В ноябре 1937 года Мария Александровна Спиридонова отправила большое письмо своим мучителям. Она напоминала о том, что в царское время ее личное достоинство не задевалось. В первые годы советской власти старые большевики, включая Ленина, щадили ее, принимали меры, чтобы над ней по крайней мере не измывались.
Эсеры особенно болезненно воспринимали покушение на их личное достоинство. В царских тюрьмах многие совершали самоубийство в знак протеста против оскорблений. А что касается Спиридоновой, то страшная ночь в поезде не прошла бесследно. В революционные годы, пока была на свободе, Спиридонова не расставалась с браунингом, готовая пустить его в ход. Как-то призналась:
— Не могу допустить, чтобы кто-то на меня замахивался.
Она не выносила не только прямого насилия над собой, но и даже грубого прикосновения к своему телу.

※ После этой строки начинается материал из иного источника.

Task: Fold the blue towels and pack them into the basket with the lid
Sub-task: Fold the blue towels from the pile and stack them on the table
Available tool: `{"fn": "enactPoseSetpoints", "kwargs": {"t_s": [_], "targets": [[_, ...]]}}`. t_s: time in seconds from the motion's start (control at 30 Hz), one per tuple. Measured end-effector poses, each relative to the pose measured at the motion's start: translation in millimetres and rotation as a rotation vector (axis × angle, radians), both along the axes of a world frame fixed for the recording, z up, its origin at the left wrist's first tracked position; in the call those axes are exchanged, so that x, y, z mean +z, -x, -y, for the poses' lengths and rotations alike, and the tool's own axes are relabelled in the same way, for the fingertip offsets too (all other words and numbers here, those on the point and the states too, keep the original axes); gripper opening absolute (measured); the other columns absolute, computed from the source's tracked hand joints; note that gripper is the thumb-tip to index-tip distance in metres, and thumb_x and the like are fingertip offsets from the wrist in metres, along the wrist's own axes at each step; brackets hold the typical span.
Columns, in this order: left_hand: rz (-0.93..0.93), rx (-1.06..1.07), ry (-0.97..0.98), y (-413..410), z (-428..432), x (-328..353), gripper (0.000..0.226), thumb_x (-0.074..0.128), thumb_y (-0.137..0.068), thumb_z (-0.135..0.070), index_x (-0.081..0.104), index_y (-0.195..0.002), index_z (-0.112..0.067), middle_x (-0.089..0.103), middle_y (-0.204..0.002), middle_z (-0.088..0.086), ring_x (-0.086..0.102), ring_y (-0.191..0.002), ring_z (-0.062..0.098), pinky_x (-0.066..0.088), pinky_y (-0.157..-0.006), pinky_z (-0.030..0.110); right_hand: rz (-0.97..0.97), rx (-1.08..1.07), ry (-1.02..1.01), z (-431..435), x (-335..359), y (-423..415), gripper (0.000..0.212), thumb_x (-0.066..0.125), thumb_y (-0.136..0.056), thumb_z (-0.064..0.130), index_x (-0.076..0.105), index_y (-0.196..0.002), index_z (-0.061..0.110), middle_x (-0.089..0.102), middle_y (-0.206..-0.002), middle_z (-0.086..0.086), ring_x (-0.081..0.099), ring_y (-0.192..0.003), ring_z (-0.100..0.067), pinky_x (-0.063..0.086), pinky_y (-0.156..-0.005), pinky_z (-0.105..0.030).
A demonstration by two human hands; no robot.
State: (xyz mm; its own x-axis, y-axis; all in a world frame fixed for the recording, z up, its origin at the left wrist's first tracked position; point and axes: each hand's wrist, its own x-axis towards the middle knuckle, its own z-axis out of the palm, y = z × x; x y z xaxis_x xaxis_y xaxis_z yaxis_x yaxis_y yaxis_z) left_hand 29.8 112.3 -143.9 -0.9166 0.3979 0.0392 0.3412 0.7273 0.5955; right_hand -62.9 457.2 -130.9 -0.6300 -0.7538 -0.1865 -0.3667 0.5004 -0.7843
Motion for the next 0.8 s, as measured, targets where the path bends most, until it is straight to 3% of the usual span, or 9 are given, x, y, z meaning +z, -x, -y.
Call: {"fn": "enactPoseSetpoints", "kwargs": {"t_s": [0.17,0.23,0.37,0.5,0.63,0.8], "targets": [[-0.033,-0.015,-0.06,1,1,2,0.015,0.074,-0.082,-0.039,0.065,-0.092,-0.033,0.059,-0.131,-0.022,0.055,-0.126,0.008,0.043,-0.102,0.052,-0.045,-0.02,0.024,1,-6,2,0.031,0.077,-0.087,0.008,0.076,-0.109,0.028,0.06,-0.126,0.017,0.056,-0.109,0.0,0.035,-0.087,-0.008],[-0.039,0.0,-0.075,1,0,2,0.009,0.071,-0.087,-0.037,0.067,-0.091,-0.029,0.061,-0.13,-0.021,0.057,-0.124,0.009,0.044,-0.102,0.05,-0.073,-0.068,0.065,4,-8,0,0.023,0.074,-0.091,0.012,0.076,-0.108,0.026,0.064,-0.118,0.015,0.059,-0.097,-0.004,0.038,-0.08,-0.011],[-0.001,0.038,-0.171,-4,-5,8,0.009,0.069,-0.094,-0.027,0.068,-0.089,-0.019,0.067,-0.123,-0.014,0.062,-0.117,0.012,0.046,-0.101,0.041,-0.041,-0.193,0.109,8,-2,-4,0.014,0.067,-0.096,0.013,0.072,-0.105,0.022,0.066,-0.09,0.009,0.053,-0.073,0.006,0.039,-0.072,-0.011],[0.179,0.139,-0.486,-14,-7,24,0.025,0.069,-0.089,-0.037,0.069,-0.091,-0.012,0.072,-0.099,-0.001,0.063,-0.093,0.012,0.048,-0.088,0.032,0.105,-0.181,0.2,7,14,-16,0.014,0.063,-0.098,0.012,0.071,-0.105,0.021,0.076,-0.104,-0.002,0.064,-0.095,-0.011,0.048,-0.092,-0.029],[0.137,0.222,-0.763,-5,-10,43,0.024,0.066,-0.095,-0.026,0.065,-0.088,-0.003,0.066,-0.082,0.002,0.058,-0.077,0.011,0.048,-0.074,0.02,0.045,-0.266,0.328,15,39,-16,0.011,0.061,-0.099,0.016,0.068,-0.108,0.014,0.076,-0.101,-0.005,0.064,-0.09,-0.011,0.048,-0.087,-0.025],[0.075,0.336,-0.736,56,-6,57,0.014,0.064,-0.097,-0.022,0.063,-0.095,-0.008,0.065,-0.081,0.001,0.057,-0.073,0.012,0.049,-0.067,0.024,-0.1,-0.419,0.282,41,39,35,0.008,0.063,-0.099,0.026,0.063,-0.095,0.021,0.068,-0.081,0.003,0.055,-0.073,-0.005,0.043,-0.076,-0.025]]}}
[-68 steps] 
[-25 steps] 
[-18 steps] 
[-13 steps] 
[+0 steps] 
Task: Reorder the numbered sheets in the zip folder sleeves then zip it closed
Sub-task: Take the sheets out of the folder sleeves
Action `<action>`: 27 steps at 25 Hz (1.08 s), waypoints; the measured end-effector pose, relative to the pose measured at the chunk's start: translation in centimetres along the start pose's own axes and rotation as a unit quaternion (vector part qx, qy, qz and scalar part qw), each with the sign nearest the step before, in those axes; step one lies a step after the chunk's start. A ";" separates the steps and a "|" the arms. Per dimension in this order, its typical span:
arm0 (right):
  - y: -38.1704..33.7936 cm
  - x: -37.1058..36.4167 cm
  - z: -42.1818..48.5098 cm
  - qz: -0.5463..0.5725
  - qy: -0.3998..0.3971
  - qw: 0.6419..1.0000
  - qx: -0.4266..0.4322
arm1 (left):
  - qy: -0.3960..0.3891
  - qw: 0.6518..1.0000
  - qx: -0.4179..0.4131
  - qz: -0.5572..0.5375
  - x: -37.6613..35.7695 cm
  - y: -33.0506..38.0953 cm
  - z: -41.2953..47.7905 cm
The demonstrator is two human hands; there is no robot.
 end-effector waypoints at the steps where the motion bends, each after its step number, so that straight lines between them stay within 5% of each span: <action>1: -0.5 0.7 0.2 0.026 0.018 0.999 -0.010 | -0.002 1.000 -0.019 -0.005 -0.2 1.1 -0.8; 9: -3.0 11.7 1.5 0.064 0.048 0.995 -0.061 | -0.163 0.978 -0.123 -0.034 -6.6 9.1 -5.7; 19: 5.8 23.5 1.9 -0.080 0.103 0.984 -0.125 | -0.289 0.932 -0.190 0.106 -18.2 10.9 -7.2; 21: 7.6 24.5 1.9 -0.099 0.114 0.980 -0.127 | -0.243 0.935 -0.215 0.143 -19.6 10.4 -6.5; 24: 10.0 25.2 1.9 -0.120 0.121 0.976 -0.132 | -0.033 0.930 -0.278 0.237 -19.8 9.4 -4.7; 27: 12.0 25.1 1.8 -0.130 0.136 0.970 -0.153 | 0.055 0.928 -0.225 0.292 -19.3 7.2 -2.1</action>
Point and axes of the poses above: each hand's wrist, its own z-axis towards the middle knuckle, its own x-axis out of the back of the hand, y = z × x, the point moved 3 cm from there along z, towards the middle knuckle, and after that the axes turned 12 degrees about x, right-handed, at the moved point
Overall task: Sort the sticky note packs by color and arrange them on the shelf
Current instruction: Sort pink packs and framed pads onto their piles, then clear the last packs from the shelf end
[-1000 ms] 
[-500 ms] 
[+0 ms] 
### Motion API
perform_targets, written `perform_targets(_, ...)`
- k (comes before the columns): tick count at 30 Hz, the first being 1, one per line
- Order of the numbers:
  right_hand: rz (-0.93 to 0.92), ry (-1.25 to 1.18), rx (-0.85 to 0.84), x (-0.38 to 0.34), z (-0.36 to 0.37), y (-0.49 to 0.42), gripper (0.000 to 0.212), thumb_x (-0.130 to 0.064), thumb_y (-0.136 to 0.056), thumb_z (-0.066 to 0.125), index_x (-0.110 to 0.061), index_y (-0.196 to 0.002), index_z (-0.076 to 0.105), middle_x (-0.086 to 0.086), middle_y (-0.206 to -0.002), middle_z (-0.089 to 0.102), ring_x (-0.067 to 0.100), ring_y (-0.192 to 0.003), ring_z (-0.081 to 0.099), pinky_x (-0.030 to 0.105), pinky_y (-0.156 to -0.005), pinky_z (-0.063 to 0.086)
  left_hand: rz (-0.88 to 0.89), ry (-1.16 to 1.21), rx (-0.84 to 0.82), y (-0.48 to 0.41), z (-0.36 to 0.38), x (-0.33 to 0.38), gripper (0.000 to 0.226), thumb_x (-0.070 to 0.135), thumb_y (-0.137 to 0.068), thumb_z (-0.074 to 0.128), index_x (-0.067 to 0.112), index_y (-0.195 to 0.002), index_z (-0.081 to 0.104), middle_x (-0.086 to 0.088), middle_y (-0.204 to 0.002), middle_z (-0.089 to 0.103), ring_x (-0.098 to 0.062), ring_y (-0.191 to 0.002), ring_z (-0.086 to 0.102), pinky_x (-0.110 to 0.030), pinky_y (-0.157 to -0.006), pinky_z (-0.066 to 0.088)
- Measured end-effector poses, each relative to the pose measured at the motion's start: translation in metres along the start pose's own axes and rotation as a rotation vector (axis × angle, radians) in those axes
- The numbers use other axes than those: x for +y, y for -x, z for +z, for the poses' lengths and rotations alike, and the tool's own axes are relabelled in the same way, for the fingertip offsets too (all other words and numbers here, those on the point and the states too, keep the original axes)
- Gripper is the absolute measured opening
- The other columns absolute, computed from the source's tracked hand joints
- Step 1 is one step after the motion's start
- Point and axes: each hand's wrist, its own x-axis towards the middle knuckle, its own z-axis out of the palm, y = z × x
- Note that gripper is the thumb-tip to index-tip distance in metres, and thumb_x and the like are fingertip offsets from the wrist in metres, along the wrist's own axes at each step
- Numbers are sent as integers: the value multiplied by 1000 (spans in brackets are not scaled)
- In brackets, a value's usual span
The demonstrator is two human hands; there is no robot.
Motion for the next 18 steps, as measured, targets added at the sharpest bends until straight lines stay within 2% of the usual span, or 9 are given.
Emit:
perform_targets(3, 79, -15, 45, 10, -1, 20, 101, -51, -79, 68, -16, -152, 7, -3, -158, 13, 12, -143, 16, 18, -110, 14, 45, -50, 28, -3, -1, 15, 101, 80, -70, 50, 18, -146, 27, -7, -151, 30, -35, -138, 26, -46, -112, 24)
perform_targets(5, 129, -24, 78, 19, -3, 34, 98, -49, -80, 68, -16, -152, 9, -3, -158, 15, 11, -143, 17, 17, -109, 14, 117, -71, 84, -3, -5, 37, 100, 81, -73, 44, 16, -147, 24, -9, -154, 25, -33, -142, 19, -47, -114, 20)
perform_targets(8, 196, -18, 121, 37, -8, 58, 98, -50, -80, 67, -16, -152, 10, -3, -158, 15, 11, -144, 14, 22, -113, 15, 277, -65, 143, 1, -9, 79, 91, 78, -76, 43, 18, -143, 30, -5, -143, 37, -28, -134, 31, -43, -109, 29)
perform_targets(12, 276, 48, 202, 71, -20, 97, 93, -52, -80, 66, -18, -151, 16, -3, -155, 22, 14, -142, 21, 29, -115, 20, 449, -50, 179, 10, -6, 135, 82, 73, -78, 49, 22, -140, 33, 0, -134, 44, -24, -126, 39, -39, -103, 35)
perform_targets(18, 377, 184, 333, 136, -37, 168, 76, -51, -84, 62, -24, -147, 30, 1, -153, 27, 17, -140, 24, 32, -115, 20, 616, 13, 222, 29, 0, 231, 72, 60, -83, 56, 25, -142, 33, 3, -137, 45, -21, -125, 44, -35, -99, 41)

Однако же в сталинских застенках Марию Спиридонову сознательно унижали.
«Бывали дни, когда меня обыскивали по десять раз в день, — писала она. — Обыскивали, когда я шла на оправку и с оправки, на прогулку и с прогулки, на допрос и с допроса. Ни разу ничего не находили на мне, да и не для этого обыскивали. Чтобы избавиться от щупанья, которое практиковалось одной надзирательницей и приводило меня в бешенство, я орала во все горло, вырывалась и сопротивлялась, а надзиратель зажимал мне потной рукой рот, другой притискивал к надзирательнице, которая щупала меня и мои трусы; чтобы избавиться от этого безобразия и ряда других, мне пришлось голодать, так как иначе просто не представлялось возможности какого-либо самого жалкого существования. От этой голодовки я чуть не умерла…»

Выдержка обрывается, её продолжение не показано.